▸ **Directions for this task**
Please retype the records below exactly as they appear, leaving out every picture.

▸ **Data shown**
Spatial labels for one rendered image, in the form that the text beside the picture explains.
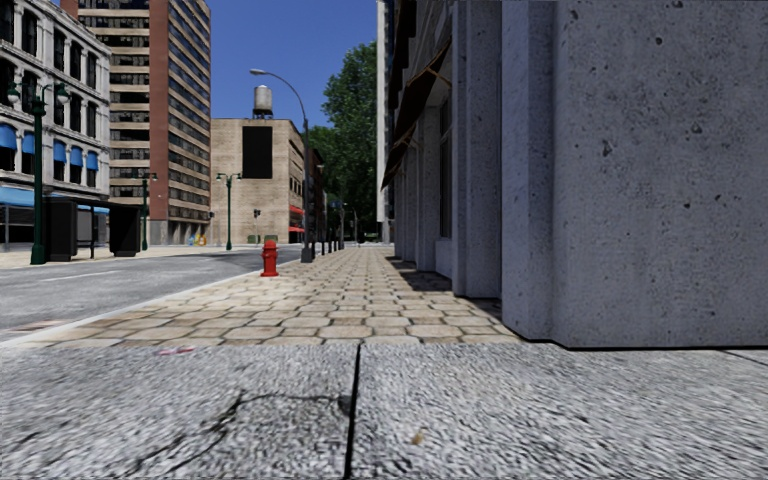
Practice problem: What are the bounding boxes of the dark red brick building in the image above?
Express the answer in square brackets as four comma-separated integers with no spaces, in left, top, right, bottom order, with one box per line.
[303,148,328,244]

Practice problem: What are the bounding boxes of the grey street lamp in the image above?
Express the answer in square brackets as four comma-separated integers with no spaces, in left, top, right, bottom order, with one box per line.
[249,67,316,264]

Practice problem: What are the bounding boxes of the trees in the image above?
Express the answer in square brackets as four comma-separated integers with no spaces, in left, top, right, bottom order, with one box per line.
[308,40,379,242]

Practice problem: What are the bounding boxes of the red fire hydrant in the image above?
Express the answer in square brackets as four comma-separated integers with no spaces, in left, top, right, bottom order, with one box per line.
[260,239,281,278]

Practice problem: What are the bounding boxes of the tan brick building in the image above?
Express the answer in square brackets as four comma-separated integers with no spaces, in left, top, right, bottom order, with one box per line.
[209,84,307,246]

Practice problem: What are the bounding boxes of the green street lamp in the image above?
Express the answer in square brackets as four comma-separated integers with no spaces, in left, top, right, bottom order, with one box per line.
[5,79,71,266]
[136,172,160,252]
[215,172,244,252]

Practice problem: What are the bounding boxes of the pale concrete building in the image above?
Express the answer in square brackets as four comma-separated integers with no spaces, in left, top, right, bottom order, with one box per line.
[381,0,768,350]

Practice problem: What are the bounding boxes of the red brick tower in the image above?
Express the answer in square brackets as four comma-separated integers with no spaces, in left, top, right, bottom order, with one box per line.
[59,0,212,246]

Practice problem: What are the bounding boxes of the black bus shelter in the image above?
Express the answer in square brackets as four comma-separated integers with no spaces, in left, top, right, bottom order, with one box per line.
[41,195,142,263]

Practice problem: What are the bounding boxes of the pale stone building blue awnings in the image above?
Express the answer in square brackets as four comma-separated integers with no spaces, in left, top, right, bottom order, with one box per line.
[0,0,113,246]

▸ **Result for this exercise**
Spatial labels for one rendered image, in the form that the text beside the picture explains.
Practice problem: What are the bounding boxes of the dark red brick building in the image above?
Express the answer in square brackets as four comma-separated integers with no spaces, in left, top, right, bottom order, with one box per line.
[303,148,328,244]

Practice problem: What are the bounding boxes of the grey street lamp in the image above?
Express the answer in square brackets as four comma-separated integers with no spaces, in left, top, right, bottom order, with one box per line.
[249,67,316,264]

Practice problem: What are the bounding boxes of the trees in the image above?
Express the answer in square brackets as four comma-separated integers with no spaces, in left, top, right, bottom order, with one box per line.
[308,40,379,242]

Practice problem: What are the bounding boxes of the red fire hydrant in the image above?
Express the answer in square brackets as four comma-separated integers with no spaces, in left, top, right, bottom order, with one box per line.
[260,239,281,278]

Practice problem: What are the bounding boxes of the tan brick building in the image above?
Express the answer in square brackets as four comma-separated integers with no spaces, in left, top, right, bottom order, with one box per line.
[209,84,307,246]

Practice problem: What are the bounding boxes of the green street lamp in the image above?
Express the answer in square brackets as four comma-separated integers with no spaces, in left, top, right, bottom order, with one box per line.
[5,79,71,266]
[136,172,160,252]
[215,172,244,252]

Practice problem: What are the bounding boxes of the pale concrete building in the image above?
Express the answer in square brackets as four comma-separated integers with no spaces, in left, top, right, bottom order, with one box per line.
[381,0,768,350]

Practice problem: What are the bounding boxes of the red brick tower in the image above?
Express the answer in square brackets as four comma-separated integers with no spaces, in left, top, right, bottom order, with one box per line.
[59,0,212,246]

Practice problem: What are the bounding boxes of the black bus shelter in the image above?
Express the answer in square brackets as four comma-separated integers with no spaces, in left, top, right, bottom order, with one box per line.
[41,195,142,263]

Practice problem: What are the bounding boxes of the pale stone building blue awnings in the image above?
Express the answer in square brackets as four comma-separated integers with no spaces, in left, top, right, bottom order, with one box per line.
[0,0,113,246]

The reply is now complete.